Une semaine passa. Les pivoines restaient tête basse, sans floraison aucune. Un effroi indescriptible s'empara de moi. Ces fleurs ne s'ouvriront jamais, elles sont mortes sur pied! Quelle symbole horrible! Mon désespoir et ma rage furent telles que je l'accablais d'insultes et de remontrances. C'est alors qu'elle tourna sur elle-même comme un cheval fou, s'enchevêtrant elle-même dans des cordes imaginaires tandis qu'elle s'infligeait des coups et frappait sa tête contre le mur. 

- Tiens! Tiens! Voilà pour toi! Conasse!

J'essayais de l'empêcher de se faire du mal mais sa douleur était si inaccessible, elle exprimait une telle souffrance que je fus condamnée à rester la spectatrice impuissante des tortures qu'elle s'infligea durant des heures.

Le jeune homme dans le métro continuait à ignorer mon existence, terriblement concentré dans le tripotage de son smartphone. Je me suis dit que j'allais me lever, me dresser devant lui, agiter fébrilement les mains et me flageller. Ou que je danserais devant lui, j'improviserais un spectacle fascinant pour qu'il me regarde.

J'ai jeté les fleurs mortes-nées à la poubelle. Le métro furieux lui, poursuivait la saccade d'un obus rempli de fantômes secoués et tremblants.

On était là, prisonniers de cette boîte, côte à côte et face à face et on ne se parlait pas, on ne se voyait pas, alignés sous nos masques comme des maisons défendues, raides et closes.
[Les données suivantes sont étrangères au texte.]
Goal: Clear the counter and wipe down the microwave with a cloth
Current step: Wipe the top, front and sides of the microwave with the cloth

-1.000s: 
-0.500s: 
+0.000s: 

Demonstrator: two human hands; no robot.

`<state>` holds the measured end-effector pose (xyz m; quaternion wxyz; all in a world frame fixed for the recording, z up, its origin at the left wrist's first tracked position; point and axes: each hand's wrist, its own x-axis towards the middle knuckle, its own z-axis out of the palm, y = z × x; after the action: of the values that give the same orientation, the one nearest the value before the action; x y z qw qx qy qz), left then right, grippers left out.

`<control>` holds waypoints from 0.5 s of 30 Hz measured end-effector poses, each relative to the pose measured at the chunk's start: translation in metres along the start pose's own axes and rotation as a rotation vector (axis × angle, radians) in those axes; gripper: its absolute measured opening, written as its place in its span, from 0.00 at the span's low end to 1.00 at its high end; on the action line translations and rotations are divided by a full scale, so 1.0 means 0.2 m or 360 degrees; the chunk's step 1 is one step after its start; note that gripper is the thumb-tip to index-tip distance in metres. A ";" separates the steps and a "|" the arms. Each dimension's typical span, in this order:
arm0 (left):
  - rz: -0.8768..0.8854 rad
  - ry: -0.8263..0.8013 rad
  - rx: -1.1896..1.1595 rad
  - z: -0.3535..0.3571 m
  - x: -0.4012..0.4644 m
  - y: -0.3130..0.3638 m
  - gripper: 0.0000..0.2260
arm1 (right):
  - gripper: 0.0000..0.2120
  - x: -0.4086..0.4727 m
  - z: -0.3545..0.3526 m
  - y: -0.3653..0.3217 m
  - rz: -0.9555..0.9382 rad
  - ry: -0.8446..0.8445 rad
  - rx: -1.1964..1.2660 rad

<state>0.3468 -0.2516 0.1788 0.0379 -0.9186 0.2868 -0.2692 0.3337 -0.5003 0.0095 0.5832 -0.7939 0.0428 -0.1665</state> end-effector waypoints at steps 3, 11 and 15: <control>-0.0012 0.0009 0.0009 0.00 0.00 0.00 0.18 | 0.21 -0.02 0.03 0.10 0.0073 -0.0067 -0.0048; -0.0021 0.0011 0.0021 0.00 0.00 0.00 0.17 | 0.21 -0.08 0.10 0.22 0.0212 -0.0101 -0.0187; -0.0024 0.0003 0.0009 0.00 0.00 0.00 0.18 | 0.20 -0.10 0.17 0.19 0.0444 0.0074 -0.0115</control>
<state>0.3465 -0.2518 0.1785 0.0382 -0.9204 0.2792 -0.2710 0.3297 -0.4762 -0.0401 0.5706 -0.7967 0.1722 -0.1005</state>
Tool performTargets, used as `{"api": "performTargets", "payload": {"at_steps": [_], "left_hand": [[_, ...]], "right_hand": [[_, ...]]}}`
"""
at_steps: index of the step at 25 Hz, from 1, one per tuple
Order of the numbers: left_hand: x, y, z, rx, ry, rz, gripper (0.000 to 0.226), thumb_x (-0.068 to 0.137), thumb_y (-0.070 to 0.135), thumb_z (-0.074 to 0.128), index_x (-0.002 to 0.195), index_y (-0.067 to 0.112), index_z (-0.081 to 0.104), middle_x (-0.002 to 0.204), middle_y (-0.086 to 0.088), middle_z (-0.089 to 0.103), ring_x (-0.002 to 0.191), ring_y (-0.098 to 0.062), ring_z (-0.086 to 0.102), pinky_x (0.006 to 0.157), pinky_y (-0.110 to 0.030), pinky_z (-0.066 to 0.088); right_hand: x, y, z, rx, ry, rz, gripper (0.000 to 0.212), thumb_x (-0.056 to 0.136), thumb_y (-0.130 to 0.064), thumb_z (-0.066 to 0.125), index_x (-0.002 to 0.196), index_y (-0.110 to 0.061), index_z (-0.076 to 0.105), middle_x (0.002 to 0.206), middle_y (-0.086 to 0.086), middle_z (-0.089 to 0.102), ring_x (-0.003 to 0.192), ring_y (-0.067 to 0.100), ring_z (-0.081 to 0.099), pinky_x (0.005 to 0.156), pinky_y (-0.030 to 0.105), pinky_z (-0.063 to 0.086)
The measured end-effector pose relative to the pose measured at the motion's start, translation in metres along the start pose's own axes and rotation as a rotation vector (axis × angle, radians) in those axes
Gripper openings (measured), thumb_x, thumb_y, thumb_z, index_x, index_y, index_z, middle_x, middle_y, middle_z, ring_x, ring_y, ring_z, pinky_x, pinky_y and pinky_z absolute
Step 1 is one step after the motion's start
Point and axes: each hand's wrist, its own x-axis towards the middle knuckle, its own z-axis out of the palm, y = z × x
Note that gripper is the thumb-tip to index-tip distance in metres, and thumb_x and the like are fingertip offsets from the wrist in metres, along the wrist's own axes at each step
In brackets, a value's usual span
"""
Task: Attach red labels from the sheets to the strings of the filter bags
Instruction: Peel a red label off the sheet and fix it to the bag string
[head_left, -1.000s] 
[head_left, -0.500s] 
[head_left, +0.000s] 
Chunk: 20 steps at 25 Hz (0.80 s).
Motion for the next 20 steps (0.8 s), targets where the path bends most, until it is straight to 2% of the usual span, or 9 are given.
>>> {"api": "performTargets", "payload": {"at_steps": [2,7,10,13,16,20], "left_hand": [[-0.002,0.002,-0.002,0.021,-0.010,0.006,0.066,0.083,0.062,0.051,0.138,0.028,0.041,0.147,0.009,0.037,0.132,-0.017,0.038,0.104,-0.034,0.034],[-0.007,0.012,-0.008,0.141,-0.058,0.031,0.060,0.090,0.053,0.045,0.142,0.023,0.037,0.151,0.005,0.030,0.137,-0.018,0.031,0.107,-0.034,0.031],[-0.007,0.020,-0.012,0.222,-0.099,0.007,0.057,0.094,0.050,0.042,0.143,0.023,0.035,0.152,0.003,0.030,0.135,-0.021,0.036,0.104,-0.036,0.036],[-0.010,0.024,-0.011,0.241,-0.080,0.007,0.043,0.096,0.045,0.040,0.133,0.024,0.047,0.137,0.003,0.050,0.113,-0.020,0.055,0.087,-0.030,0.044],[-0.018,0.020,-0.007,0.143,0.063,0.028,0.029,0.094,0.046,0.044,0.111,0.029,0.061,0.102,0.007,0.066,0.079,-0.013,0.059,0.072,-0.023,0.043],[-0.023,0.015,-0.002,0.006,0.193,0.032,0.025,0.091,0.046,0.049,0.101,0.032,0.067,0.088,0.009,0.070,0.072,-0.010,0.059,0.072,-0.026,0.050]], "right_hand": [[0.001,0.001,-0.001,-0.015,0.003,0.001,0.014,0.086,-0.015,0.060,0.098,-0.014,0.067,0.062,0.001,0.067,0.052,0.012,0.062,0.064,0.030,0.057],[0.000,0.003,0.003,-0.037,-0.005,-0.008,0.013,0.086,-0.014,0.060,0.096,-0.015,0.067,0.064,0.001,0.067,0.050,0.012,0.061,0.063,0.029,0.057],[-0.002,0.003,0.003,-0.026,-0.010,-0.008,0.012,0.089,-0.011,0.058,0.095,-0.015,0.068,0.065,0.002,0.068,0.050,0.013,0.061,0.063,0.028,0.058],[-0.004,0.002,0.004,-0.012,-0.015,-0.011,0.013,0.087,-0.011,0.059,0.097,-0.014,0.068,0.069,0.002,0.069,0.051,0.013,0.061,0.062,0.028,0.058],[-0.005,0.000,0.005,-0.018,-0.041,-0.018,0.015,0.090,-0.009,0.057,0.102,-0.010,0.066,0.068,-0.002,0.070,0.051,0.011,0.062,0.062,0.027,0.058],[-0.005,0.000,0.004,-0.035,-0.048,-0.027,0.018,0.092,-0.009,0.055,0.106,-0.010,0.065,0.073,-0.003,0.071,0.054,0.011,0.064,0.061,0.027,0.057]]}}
Ou des pivoines mortes dans un vase inutile.




dimanche 31 janvier 2021

2021 LA MALADIE DE LA MORT


 La quantité de morts avait rendu impossible le déni. Ils avaient été soigneusement cachés, comme depuis toujours, mais la maladie de la mort se fit plus lourde et elle rendait les gens fous.

On espérait que la transparence, la légèreté et l'éther allaient faire disparaître la pesanteur des morts, la terre et les ténèbres.

C'était désormais un monde, une ville, un pays, englouti. Immobile depuis longtemps sous l'eau qui avait tout envahi, de l'eau qui permettait de nager entre les arbres, au dessus des maisons et des toits et des abris-bus.  Avec l'hiver, les ruisseaux se mirent à geler et tout, l'herbe, les fleurs et les morts ont été  pris dans la glace.

Pris dans la glace, les yeux des morts sont des trous noirs dans un mur étincelant. Non, les morts ne lèveraient pas leurs carcasses dans un bruit sec d'os qui claquent pour marcher vers le Seigneur et les anges, non les morts ne seraient pas jugés le jour du jugement dernier.

Ils resteraient là; à nous fixer comme des étoiles dans un mur. Il était devenu impossible depuis si longtemps de se toucher ou de s'approcher de quelqu'un.

C'est alors qu'un homme a cherché une femme qu'il ne devait pas connaître, qu'il l'a trouvée partout à la fois, dans une rue, pas dans un bar, dans un supermarché, dans une fiction, dans un écran, en lui, en elle, au hasard de son sexe, dressé, affamé, impuissant.

Il ne l'aurait pas payée, elle aurait refusé ce contrat. Elle avait tenu à ce que cela soit gratuit. Elle aurait fait de cette gratuité une condition absolue, absolument non négociable. Il faudra venir chaque nuit. Pendant plusieurs jours. Elle l'avait regardé de ses yeux pleins de vie, cette vie qu'il aurait tant aimé connaître et elle avait souri. Oui, tous les jours que vous voudrez.

Vous voulez quoi? dit-elle.

Tenter cette réminiscence, toucher un corps, sentir sa matière, tenter de connaître ça, vous habituer à elle, à toi, à ce corps, à ces seins, à cette odeur, au danger de mourir que représente ce corps, ce vide, cette ligne, cette peau nue, le mystère de cette enveloppe, cette coïncidence passée entre cette peau et la vie qu'elle recouvre.

Baiser cette bouche.

Et puis mourir.

Ok, dit-elle. Faisons cela. 

Sous les yeux des morts, il essaya de saisir à nouveau la vie. Lorsque ces doigts approchèrent du corps pour le toucher, une douleur fulgurante les traversa et le fit reculer. Le corps était incandescent. 

Elle le regarda et sourit. C'est l'incandescence de la vie, mon amour. Nous sommes condamnés à ne plus jamais arriver à nous étreindre.

Ce sera long, très long. De guérir, ajouta-t-elle.